Running kubelet in a container: mounts #6848

pmorie · 2015-04-15T04:10:45Z

Currently when the kubelet is run in a container, the mounts that the kubelet performs are not visible to the containers in pods because the kubelet runs in its own mount namespace with a private shared-subtree mode. In order to run the kubelet in a container, we must find a way to have the kubelet perform mounts in the host's mount namespace.

How to do the mount

The mount must be performed from the root mount namespace. Ideally, it would be possible to run a container in the host's root mount namespace with something like docker run --mnt='host'. However, this is currently not possible, although it has been requested. That being the case, one option is the super privileged container concept. The basic formula for a super privileged container to execute a command in the host's mount namespace is:

The container's filesystem must have the nsenter bits
Bind mount the host's filesystem into the container wholesale, viz: docker run -v /:/host
Read the value of the host's mount namespace from /proc:
host_mnt_ns=$(</host/proc/1/ns/mnt)
Execute a command in the host's mount namespace by execing a subprocess:
nsenter --mount=$host_mnt_ns <some command>
A caveat: once you enter the host's mount namespace, you lose what's mounted in the container's mount namespace; the command nsenter execs will be relative to the host's filesystem.

Wrinkle: mount helpers

When mount -t <fstype> is invoked, it looks for a mount helper named mount.<fstype> to delegate the mount operation to. In order for a containerized kubelet to be able to mount all filesystem types in the manner described here, the mount helpers would need to be installed on the host.

Factoring kubernetes

Currently the volume plugins use the mount.Interface interface to perform mounts, which serves our purposes for keeping volume plugin code orthogonal from what is performing the mount. We can make an implementation of this interface which handles execing a subprocess that nsenter's the host's mount namespace to perform the mount without requiring any changes to the interface itself.

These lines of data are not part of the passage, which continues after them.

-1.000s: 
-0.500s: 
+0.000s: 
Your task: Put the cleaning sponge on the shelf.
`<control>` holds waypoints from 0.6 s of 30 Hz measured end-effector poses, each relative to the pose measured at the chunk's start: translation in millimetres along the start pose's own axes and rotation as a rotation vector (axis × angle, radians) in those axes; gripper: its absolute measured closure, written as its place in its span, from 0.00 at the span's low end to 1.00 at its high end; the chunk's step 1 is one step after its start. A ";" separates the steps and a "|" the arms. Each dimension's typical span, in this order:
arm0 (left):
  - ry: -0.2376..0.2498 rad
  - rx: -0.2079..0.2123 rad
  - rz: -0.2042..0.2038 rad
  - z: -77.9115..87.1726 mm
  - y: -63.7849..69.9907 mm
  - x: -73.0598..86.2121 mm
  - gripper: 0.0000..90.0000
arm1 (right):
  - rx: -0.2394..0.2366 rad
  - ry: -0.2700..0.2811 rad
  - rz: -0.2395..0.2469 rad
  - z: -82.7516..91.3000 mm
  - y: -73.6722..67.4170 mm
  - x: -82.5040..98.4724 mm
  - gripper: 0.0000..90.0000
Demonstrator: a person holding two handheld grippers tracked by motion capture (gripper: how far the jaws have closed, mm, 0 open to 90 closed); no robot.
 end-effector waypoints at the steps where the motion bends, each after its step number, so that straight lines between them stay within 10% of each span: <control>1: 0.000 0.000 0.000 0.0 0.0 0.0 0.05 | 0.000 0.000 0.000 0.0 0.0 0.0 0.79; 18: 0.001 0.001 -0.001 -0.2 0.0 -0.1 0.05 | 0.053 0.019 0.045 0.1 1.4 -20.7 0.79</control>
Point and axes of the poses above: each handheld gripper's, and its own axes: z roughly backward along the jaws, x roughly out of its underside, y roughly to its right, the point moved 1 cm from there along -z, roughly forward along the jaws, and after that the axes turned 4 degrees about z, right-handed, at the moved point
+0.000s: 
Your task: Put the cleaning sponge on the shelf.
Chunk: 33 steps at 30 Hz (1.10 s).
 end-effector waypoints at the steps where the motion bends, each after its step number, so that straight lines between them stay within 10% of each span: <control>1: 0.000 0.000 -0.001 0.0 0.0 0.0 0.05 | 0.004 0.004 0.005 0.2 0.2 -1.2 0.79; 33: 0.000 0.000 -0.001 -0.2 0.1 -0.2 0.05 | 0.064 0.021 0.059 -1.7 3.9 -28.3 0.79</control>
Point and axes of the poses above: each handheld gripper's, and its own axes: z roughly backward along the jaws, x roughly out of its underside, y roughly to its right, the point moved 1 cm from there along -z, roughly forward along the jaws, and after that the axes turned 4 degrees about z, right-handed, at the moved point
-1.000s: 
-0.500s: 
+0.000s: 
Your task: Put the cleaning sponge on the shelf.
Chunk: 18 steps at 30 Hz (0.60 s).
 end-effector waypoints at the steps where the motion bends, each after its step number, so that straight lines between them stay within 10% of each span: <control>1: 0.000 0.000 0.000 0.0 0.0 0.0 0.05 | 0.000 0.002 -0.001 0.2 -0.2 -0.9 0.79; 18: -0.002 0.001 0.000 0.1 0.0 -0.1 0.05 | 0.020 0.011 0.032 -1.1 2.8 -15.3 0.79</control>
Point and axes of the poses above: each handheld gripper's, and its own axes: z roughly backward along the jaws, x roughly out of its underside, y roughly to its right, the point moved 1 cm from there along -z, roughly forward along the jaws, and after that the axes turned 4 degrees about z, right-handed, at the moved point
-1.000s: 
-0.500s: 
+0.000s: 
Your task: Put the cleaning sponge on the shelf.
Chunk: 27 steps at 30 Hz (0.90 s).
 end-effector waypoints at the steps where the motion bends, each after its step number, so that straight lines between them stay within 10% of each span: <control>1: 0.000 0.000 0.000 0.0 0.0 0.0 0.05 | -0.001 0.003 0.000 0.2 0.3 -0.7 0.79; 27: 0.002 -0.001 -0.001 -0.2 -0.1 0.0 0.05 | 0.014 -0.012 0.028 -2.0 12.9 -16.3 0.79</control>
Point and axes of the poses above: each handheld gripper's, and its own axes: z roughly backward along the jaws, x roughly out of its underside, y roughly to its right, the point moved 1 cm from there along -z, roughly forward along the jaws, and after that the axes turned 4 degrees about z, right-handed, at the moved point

Currently the volume plugins create the instance of mount.Interface directly using the mount.New() method. In order to facilitate injecting an nsentering mounter, we could instead provide volume plugins with a new MounterFactory (via the Host interface) which they can use to get a mounter:

package mount

type MounterFactory interface {
  New() mount.Interface
}

package volume

type Host interface {
  // other methods omitted
  MounterFactory() mount.Factory
}

The MounterFactory should be an exported field on the Kubelet so that the creator of the Kubelet can provide whatever MounterFactory implementation they want. This will facilitate using alternate implementations in downstream projects, integration tests, etc.

The text was updated successfully, but these errors were encountered:

pmorie · 2015-04-15T04:11:44Z

Note: thanks to @vbatts @eparis @mrunalp @rootfs for their help understanding this topic.

pmorie · 2015-04-15T04:15:21Z

@thockin @bgrant0607 @smarterclayton @vmarmol @dchen1107 @eparis

thockin · 2015-04-15T04:38:02Z

It might work. Where's the proof-of-concept?

I don't see why you need a MounterFactory - a single injected
mount.Interface should suffice, no?

On Tue, Apr 14, 2015 at 9:15 PM, Paul Morie notifications@github.com
wrote:

@thockin https://github.com/thockin @bgrant0607
https://github.com/bgrant0607 @smarterclayton
https://github.com/smarterclayton @vmarmol https://github.com/vmarmol
@dchen1107 https://github.com/dchen1107 @eparis
https://github.com/eparis

—
Reply to this email directly or view it on GitHub
#6848 (comment)
.

pmorie · 2015-04-15T04:41:56Z

@thockin no POC yet; wanted to get a write-up out there first.

On Wed, Apr 15, 2015 at 12:38 AM, Tim Hockin notifications@github.com
wrote:

It might work. Where's the proof-of-concept?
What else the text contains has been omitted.